ESTRO 2024 - Abstract Book

S2269

Clinical - Upper GI

ESTRO 2024

In the simulation process, we utilized a ExaCradle multidampening stereotactic system (Anatge), the MoldCareBR 3(ALCARE CO., Ltd) and a CT-Sim Toshiba Aquilion Big Bore. Our approach involved a slowCT scan with a 700mm field of view (FOV) and a 3-second acquisition time across the entire abdominal area for dose calculations. This wasfollowed by a 4DCT scan with a 240mm FOV focused on the lesion to define the internal target volume (ITV). Lastly, a high-resolution CT (HRCT) scan with arterial and lavage phase contrast, acquired during breath-hold, was used to determine the gross target volume (GTV). No fiducial markers were used.We created planning risk volumes (PRVs) as expansions of the volumes of the organs at risk (OARs), which included the complete duodenum, stomach, liver, and intestinal loops. A new volume, PTVSIP, was defined as the intersection of the planning target volume (PTV) with the PRV. The maximum dose consistent with OAR tolerance was prescribed to this volume, while the remaining PTV received the full prescription dose. Cone beam CT scans were performed before and after each fraction, particularly for SBRT.

Results:

From August 2016 to March 2023, we treated 39 patients. The mean age was 59 years. In 35/39 patients, we had histological confirmation of malignancy (90% adenocarcinoma). 30/39 patients received FOLFIRINOX prior to RT, with a mean number of cycles of 9 (range 5-16), followed by gemcitabine monotherapy (5/39) (range 3-8) and others (4/39). SIB-SIP was used in 29/39 patients. The minimum dose prescribed on PTV was 50,4, 30 and 25 Gy in 28,10 and 5 fractions, for N-RT, MH-RT and EH-RT, respectively. The maximum prescription dose administered at the end of treatment on PTVSIB was 70, 39 and 40 Gy for N-RT, MH-RT and EH-RT, respectively. The median volume of the PTV was 204 cc (range 20-517 cc) and PTVSIB-SIP was 25.19 cc (range 1.33-104 cc)

The mean total time to administer the treatment was 43,16 and 11 calendar days for N-RT, MH-RT and EH-RT, respectively. The treatment time for each fraction in each patient was less than 10 minutes in all cases.

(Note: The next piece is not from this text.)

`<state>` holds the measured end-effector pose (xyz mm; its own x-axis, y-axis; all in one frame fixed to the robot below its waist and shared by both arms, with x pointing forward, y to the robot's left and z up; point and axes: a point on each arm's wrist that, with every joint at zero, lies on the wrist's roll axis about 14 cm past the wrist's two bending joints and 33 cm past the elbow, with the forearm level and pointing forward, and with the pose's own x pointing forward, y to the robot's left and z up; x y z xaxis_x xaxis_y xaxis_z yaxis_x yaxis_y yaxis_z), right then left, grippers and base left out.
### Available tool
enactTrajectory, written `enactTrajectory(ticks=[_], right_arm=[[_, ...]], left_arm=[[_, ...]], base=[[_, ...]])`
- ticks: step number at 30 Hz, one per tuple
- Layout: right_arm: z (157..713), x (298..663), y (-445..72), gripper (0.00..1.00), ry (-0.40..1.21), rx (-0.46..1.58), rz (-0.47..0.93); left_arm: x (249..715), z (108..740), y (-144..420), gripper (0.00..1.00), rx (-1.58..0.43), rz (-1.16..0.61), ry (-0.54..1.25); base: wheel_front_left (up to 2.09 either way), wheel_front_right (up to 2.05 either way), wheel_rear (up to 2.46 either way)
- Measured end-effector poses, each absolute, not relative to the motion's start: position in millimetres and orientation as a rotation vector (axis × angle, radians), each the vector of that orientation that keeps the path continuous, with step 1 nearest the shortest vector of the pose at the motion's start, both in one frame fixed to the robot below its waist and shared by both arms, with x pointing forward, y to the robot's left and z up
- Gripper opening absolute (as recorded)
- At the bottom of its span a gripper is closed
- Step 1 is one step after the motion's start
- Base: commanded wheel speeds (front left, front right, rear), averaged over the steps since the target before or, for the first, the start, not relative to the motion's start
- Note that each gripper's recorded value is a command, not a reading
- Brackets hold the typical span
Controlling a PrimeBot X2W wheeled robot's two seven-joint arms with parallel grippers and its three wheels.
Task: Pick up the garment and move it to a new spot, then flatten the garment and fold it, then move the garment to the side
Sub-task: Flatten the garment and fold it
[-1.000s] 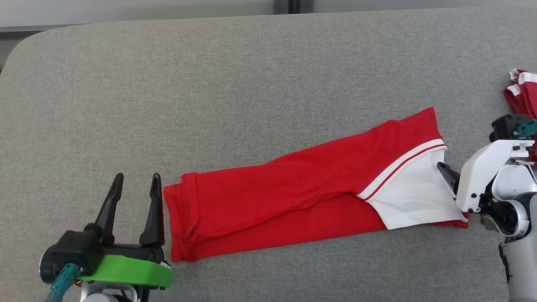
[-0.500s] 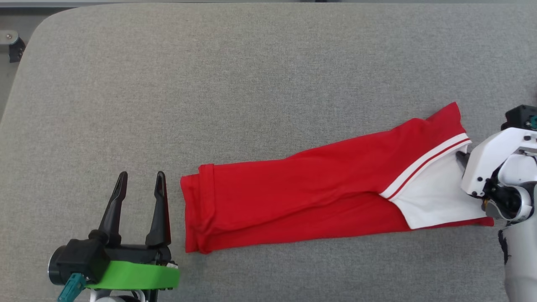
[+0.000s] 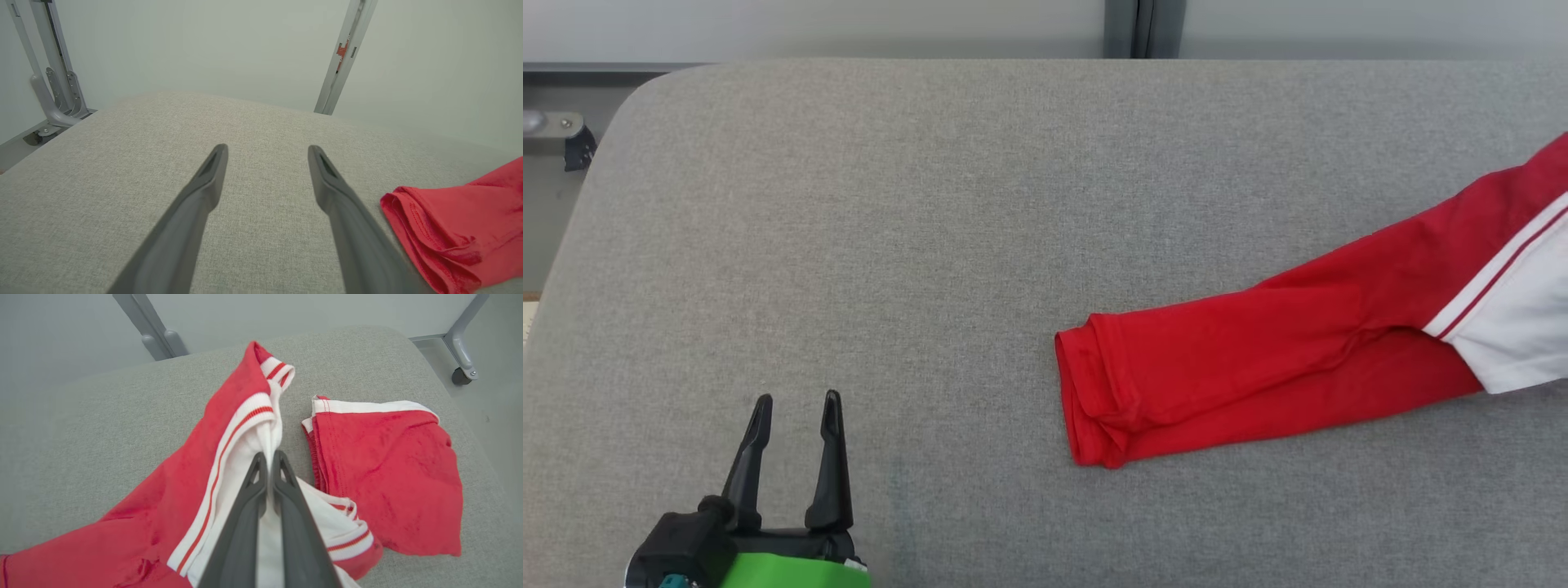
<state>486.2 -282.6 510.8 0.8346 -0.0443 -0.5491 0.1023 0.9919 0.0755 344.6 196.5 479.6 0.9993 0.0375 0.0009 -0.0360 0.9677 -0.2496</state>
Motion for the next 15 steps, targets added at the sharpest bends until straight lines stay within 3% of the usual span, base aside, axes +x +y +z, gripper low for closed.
enactTrajectory(ticks=[7,15], right_arm=[[519,460,-192,0.0,0.609,0.053,0.207],[477,418,-66,0.0,0.728,0.076,0.54]], left_arm=[[338,483,190,1.0,-0.292,0.041,-0.014],[340,477,177,1.0,-0.306,0.01,0.008]], base=[[0.0,0.0,0.0],[0.0,0.0,0.0]])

At the time of analysis, 32/39 patients had already died. The median follow-up period for the entire cohort was 21.39 months (7.8-62.3 months). The median OS from diagnosis to death or last follow-up was 20.73 months (range 7,8-62,3 months) and 21,86 months (range 15.1-60.93 m) for entire cohort and alive patients, respectively. The mean OS since the end of SBRT treatment was 10.46 months. The median OS was 18, 20,5 and 22.36 months for N-RT, MH-RT and EH-RT, respectively. 20/39 patients had suffered local relapse (within PTV). The median LPFS (from the end of RT to local event or last follow-up) of the entire cohort was 8.5 months, and 5.4 months for those with local progression (range 1.2-22.7 months).

Conclusion:

In our experience, SBRT-like approach, including multidampening device and SIB-SIP techniques in LAPC is feaseble and recommended for all RT-squemes in LAPC patients. Regarding clinical results in terms of LPFS and OS, the 3 fractionations showed similar results and compared favorably to published data of others cohorts.

Ongoing and future clinical trials will offer more information about the controversial role of RT in this field.